══ Input for this task ══
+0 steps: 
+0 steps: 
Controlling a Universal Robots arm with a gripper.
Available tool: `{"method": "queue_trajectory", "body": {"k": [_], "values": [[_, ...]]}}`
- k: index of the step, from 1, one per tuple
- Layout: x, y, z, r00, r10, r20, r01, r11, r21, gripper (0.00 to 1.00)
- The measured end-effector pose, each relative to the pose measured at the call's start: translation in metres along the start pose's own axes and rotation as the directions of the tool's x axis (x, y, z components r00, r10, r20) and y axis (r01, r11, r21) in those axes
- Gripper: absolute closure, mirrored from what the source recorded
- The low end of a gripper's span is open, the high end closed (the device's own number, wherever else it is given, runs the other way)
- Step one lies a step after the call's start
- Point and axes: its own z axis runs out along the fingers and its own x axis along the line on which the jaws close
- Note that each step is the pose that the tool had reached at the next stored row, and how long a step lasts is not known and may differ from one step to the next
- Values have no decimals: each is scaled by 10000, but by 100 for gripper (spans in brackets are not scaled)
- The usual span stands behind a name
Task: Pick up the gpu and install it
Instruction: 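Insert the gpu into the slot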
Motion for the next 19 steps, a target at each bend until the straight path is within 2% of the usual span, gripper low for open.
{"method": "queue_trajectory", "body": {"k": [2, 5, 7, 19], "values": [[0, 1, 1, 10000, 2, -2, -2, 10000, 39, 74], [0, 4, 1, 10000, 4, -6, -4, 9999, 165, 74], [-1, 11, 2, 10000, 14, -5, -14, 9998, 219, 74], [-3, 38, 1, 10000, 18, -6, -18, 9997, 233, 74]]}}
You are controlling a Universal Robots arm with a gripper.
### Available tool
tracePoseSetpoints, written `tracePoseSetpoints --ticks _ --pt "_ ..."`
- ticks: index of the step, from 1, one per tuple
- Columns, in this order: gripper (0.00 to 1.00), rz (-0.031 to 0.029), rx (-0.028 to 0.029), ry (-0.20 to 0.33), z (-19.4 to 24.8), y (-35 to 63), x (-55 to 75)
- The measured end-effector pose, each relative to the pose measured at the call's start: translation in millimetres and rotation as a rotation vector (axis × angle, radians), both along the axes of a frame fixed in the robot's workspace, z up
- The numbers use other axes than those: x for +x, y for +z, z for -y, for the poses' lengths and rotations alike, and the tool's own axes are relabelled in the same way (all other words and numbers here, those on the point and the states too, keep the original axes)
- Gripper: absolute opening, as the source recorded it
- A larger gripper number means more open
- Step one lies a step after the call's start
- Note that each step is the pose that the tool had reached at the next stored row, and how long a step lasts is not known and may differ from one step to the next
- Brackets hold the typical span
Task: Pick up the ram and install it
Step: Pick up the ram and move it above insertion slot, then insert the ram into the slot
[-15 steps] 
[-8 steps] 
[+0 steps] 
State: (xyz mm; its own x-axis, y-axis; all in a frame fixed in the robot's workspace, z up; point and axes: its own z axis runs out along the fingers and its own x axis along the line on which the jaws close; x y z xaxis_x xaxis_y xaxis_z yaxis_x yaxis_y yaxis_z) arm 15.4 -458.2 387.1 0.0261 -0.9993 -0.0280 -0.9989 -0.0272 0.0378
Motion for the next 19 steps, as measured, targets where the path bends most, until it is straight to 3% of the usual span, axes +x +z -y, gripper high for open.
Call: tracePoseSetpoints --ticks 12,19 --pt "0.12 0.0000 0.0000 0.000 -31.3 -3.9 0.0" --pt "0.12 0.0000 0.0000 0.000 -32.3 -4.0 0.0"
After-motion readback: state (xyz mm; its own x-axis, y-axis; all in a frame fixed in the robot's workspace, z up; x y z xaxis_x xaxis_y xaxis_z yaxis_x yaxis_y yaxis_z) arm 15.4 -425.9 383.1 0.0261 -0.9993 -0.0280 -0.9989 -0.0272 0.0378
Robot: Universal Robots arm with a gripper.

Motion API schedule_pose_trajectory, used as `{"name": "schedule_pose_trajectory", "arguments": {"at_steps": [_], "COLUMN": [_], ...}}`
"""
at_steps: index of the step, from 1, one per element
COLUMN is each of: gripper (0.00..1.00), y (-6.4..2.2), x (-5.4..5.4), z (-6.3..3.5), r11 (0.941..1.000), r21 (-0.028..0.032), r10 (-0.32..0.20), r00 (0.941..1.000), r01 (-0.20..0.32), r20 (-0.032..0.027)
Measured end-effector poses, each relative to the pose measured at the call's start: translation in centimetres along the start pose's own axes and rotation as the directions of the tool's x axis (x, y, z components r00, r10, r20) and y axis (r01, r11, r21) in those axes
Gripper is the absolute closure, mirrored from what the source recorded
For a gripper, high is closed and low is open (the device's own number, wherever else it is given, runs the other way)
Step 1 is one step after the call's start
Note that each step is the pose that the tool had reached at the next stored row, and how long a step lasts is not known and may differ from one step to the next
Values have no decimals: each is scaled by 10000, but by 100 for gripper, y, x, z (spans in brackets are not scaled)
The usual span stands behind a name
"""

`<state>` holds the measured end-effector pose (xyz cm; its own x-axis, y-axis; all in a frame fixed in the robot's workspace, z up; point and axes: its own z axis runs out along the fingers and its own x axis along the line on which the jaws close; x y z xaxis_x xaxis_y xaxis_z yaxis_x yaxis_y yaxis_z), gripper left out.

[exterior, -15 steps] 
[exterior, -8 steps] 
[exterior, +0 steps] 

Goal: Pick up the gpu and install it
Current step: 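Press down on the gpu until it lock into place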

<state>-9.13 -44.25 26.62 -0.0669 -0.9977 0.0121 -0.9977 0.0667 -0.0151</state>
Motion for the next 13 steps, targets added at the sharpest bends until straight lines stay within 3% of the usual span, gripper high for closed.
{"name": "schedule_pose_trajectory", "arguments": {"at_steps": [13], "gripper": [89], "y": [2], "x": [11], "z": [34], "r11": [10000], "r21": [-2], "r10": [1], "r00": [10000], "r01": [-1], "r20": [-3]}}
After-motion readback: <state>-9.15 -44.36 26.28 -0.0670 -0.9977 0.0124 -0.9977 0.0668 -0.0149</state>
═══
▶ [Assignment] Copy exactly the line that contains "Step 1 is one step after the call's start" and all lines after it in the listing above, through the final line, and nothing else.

▶ [Response box]
Step 1 is one step after the call's start
Note that each step is the pose that the tool had reached at the next stored row, and how long a step lasts is not known and may differ from one step to the next
Values have no decimals: each is scaled by 10000, but by 100 for gripper, y, x, z (spans in brackets are not scaled)
The usual span stands behind a name
"""

`<state>` holds the measured end-effector pose (xyz cm; its own x-axis, y-axis; all in a frame fixed in the robot's workspace, z up; point and axes: its own z axis runs out along the fingers and its own x axis along the line on which the jaws close; x y z xaxis_x xaxis_y xaxis_z yaxis_x yaxis_y yaxis_z), gripper left out.

[exterior, -15 steps] 
[exterior, -8 steps] 
[exterior, +0 steps] 

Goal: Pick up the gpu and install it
Current step: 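Press down on the gpu until it lock into place
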
<state>-9.13 -44.25 26.62 -0.0669 -0.9977 0.0121 -0.9977 0.0667 -0.0151</state>
Motion for the next 13 steps, targets added at the sharpest bends until straight lines stay within 3% of the usual span, gripper high for closed.
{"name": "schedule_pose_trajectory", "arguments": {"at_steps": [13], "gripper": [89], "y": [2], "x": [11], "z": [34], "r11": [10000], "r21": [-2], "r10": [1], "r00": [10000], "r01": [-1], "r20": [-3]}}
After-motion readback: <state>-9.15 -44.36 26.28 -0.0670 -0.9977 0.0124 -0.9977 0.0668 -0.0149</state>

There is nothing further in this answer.